_Task_. Provide again, from the entries below, every line from the one containing "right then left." through the one containing "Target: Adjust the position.", exactly as written, and no other line.

Data records
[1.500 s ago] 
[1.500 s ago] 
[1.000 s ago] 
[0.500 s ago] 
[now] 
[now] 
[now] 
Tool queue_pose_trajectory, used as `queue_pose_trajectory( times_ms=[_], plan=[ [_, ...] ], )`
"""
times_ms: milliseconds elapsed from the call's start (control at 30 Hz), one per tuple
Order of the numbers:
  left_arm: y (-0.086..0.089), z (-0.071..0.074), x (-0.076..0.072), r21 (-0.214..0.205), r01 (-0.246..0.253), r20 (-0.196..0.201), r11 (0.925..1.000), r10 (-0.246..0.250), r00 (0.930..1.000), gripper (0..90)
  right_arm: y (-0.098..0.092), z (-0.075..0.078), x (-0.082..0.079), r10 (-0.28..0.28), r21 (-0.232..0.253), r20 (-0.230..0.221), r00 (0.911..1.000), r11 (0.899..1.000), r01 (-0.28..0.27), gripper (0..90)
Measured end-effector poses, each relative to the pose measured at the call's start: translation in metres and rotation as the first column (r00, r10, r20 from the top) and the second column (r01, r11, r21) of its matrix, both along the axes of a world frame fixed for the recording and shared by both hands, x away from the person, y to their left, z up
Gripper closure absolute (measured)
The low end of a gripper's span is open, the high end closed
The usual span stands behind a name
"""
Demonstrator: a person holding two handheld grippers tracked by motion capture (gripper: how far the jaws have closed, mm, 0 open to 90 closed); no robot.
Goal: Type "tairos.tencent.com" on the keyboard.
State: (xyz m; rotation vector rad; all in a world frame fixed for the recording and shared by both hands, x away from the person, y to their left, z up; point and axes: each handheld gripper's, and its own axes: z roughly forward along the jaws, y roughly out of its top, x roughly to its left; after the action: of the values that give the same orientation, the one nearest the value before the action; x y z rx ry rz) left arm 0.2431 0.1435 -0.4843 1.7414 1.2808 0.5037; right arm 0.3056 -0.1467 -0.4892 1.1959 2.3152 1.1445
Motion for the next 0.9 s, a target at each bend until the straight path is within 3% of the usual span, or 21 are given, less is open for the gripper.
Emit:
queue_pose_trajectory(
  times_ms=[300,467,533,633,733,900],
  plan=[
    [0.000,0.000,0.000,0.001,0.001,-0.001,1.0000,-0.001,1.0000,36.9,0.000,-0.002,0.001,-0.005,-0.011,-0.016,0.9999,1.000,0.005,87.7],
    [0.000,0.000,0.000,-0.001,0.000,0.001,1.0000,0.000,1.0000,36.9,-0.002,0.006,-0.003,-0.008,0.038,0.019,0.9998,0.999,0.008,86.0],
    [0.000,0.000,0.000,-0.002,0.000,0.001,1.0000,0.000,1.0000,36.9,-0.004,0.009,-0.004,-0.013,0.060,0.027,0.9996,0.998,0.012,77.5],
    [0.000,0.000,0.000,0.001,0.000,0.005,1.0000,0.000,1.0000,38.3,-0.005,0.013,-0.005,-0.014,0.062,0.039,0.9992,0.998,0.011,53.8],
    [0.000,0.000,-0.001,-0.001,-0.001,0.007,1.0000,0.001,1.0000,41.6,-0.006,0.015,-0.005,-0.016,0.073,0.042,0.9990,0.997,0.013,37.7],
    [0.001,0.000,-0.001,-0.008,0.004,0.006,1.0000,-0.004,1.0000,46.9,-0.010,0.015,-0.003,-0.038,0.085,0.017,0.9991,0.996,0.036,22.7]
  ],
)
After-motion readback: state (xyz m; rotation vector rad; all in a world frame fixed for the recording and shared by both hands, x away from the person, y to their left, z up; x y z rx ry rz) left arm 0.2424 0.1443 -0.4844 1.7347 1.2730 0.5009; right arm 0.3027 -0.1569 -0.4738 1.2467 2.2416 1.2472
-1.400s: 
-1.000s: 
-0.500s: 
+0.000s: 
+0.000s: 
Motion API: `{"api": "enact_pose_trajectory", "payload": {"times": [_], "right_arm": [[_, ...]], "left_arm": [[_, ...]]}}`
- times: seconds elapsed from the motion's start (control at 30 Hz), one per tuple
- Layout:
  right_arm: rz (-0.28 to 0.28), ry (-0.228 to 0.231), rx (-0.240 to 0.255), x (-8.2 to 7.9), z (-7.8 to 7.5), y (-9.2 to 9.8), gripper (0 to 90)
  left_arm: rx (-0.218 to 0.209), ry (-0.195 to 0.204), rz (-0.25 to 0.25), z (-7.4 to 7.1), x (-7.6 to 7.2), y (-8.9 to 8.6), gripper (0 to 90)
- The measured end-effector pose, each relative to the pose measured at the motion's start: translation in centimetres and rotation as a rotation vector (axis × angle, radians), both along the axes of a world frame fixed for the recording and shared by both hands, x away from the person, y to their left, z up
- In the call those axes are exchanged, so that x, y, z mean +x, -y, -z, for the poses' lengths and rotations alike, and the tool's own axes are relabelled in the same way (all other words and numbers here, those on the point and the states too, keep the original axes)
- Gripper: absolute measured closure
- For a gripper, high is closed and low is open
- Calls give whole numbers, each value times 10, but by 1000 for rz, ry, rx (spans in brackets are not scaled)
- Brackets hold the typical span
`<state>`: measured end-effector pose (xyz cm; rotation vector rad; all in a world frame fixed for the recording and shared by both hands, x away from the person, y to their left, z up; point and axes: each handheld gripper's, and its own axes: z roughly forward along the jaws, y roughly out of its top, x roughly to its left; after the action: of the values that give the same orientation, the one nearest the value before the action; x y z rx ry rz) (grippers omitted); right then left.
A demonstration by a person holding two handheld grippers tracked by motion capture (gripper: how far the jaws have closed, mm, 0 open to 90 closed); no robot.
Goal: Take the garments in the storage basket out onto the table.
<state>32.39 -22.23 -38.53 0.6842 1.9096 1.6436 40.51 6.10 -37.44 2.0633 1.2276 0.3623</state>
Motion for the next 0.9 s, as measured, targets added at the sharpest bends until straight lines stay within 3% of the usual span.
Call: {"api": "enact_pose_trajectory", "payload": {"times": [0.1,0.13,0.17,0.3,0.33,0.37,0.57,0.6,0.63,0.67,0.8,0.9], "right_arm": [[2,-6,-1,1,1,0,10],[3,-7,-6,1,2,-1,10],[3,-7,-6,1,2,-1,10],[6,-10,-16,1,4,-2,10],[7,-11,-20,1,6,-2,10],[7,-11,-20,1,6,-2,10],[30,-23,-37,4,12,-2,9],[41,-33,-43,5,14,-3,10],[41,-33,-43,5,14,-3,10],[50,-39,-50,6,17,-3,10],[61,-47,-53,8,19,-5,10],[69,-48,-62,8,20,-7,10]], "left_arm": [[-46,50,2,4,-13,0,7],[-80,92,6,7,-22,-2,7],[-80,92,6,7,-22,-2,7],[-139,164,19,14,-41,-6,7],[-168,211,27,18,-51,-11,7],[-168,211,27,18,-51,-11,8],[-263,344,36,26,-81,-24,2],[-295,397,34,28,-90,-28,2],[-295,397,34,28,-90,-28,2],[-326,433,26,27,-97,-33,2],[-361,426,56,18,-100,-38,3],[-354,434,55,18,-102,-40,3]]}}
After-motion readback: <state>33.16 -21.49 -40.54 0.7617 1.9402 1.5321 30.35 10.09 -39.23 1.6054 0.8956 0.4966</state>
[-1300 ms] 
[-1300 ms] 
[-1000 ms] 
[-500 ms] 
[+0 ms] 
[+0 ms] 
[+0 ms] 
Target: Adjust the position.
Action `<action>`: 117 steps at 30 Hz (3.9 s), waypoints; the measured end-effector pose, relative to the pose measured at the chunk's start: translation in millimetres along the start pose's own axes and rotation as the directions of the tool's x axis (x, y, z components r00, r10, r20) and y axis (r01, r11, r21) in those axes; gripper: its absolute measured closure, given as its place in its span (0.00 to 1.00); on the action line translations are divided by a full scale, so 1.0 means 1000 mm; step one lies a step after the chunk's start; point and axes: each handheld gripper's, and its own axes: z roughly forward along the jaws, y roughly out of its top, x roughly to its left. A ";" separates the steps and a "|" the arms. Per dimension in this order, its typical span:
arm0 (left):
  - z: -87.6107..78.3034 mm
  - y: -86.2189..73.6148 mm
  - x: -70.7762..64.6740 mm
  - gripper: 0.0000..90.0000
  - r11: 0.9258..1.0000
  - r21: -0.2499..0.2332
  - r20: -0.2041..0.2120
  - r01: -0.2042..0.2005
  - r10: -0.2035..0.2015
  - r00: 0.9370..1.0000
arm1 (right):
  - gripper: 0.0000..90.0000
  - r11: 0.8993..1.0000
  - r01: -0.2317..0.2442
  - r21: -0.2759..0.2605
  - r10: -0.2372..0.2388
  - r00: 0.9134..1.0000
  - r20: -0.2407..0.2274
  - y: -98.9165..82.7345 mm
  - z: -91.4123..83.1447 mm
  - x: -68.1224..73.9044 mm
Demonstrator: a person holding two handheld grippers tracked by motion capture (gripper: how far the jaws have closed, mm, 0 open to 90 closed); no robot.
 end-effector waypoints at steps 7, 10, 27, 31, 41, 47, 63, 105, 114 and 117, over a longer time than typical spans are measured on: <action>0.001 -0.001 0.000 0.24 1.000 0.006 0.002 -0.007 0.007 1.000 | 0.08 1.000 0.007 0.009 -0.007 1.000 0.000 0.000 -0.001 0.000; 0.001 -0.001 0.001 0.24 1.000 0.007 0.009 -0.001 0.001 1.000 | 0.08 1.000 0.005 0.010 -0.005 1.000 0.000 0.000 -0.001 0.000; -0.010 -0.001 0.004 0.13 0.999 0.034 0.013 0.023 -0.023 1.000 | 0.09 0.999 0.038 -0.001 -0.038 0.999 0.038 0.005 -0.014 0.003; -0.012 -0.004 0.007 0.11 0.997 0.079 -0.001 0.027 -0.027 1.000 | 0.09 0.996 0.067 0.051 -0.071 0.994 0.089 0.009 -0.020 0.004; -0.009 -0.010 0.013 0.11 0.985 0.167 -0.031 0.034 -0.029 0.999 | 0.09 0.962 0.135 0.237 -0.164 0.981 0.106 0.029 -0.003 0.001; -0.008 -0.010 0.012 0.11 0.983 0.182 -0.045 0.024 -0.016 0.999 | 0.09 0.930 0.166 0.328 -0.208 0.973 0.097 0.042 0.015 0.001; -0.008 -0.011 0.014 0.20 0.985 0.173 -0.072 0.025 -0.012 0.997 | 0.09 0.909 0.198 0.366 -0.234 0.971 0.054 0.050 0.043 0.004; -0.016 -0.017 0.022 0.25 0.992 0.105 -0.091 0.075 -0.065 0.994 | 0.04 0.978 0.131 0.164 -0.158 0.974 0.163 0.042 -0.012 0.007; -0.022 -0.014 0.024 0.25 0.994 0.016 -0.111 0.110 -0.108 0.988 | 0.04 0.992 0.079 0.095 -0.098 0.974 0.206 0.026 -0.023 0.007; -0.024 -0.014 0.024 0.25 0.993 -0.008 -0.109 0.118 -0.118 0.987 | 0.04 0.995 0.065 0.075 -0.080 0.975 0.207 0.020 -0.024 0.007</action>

_Solution to the problem_.
`<state>`: measured end-effector pose (xyz cm; rotation vector rad; all in a world frame fixed for the recording and shared by both hands, x away from the person, y to their left, z up; point and axes: each handheld gripper's, and its own axes: z roughly forward along the jaws, y roughly out of its top, x roughly to its left; after the action: of the values that give the same orientation, the one nearest the value before the action; x y z rx ry rz) (grippers omitted); right then left.
A demonstration by a person holding two handheld grippers tracked by motion capture (gripper: how far the jaws have closed, mm, 0 open to 90 closed); no robot.
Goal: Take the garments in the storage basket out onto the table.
<state>32.39 -22.23 -38.53 0.6842 1.9096 1.6436 40.51 6.10 -37.44 2.0633 1.2276 0.3623</state>
Motion for the next 0.9 s, as measured, targets added at the sharpest bends until straight lines stay within 3% of the usual span.
Call: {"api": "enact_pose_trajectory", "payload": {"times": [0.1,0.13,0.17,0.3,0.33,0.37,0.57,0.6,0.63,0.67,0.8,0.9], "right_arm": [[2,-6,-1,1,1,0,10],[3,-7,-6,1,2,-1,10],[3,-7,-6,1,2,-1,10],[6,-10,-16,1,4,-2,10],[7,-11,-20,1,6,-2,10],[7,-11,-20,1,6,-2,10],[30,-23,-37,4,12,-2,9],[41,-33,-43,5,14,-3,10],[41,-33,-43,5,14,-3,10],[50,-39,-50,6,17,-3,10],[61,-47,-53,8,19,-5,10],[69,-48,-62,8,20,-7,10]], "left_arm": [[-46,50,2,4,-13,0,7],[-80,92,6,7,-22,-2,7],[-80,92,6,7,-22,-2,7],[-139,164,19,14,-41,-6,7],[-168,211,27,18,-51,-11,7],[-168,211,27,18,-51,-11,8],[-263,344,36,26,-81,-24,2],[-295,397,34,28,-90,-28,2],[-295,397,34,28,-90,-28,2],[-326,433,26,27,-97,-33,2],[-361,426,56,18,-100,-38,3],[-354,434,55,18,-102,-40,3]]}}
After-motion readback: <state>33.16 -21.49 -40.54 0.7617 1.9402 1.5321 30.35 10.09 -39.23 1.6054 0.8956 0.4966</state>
[-1300 ms] 
[-1300 ms] 
[-1000 ms] 
[-500 ms] 
[+0 ms] 
[+0 ms] 
[+0 ms] 
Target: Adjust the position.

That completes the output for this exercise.